The Houthis, named after the family of their leader, say they want greater autonomy and a greater role for their version of Shia Islam. They complain that their community is discriminated against. The insurgents first took up arms against the government in 2004, after which government forces killed or captured much of the Houthi leadership. Aid agencies say tens of thousands of people have been displaced in the latest round of fighting.

BBC News, 6/11/09

American motives in Pakistan

The US has a number of objectives for its involvement in the region.

First, to keep a close watch over Pakistan's nuclear arsenal -- the "Islamic bomb" must not be used against Israel. Washington has been spending millions of dollars to help Pakistan secure its nuclear warheads and laboratories from falling into "enemy hands" -- meaning the Taliban and Al Qaeda. There are reports that US forces are actually involved in guarding the nuclear sites of Pakistan.

Second, close relations with Pakistan help its policy of encircling China. India is now an important ally in that policy.

Third, the US has eyes on the rich resources of the region -- particularly Afghanistan's untapped oil and gas reserves.

Daily Star, Bangladesh, 6/11/09

Exxon wins Iraq oil deal

An Exxon Mobil-led consortium has beaten rival Russian, French and Chinese groups to secure initial rights to develop Iraq's West Qurna field, adding momentum to Iraq's bid to unlock its oil riches.

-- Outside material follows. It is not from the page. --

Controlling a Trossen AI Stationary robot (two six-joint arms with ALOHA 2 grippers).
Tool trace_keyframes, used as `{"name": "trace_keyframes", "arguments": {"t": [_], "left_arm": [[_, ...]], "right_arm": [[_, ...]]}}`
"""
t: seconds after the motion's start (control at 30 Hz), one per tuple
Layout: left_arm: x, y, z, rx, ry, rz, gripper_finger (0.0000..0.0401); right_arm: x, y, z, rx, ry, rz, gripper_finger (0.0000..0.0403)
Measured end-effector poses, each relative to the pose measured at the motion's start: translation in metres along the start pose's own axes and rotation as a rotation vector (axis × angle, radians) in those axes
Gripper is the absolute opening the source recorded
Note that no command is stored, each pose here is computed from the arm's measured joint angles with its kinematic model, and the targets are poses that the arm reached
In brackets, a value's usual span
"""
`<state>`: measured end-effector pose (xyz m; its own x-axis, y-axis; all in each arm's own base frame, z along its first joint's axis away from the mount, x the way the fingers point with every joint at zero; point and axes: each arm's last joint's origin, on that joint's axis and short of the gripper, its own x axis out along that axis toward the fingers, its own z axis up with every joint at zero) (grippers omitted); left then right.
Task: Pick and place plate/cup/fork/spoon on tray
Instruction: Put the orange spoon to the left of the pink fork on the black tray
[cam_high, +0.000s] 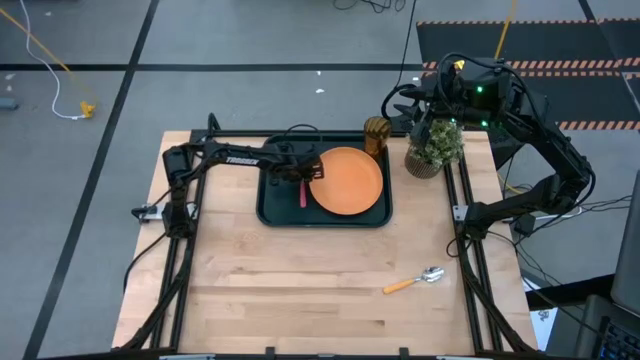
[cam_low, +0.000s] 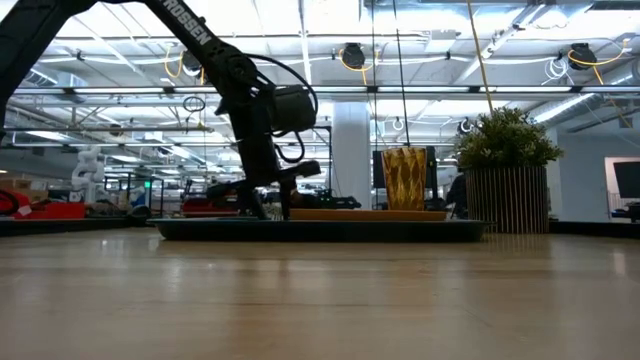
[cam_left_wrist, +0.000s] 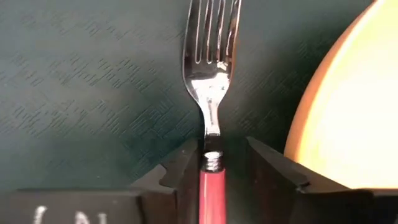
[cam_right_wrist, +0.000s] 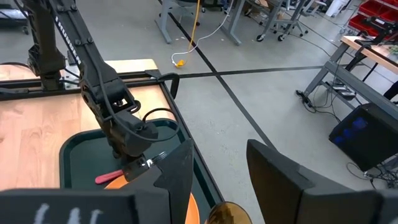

With reserves of 8.7 billion barrels, West Qurna is among the prized Iraqi fields eyed by Western oil majors as they face flat or lower output at home and stiff competition from Chinese and Indian oil companies in bidding for oilfields elsewhere.

The 20-year contract is part of a raft of deals Iraq is close to formalizing in a bid to catapult itself to the world's No. 3 oil producer after decades of war and economic decline.

Reuters, 5/11/09

Iraq election law stalled again

Iraqi lawmakers failed Thursday to agree on an election law for the country's January vote, raising concerns the balloting may be delayed and in turn push back a U.S. troop withdrawal.

Iraq's election law has been stalled for weeks as lawmakers argue over who should be allowed to vote in the oil-rich city of Kirkuk, claimed by both Arabs and Kurds. Lawmakers said they would meet again Saturday. One said it would not be a big problem to delay the January election by a few days.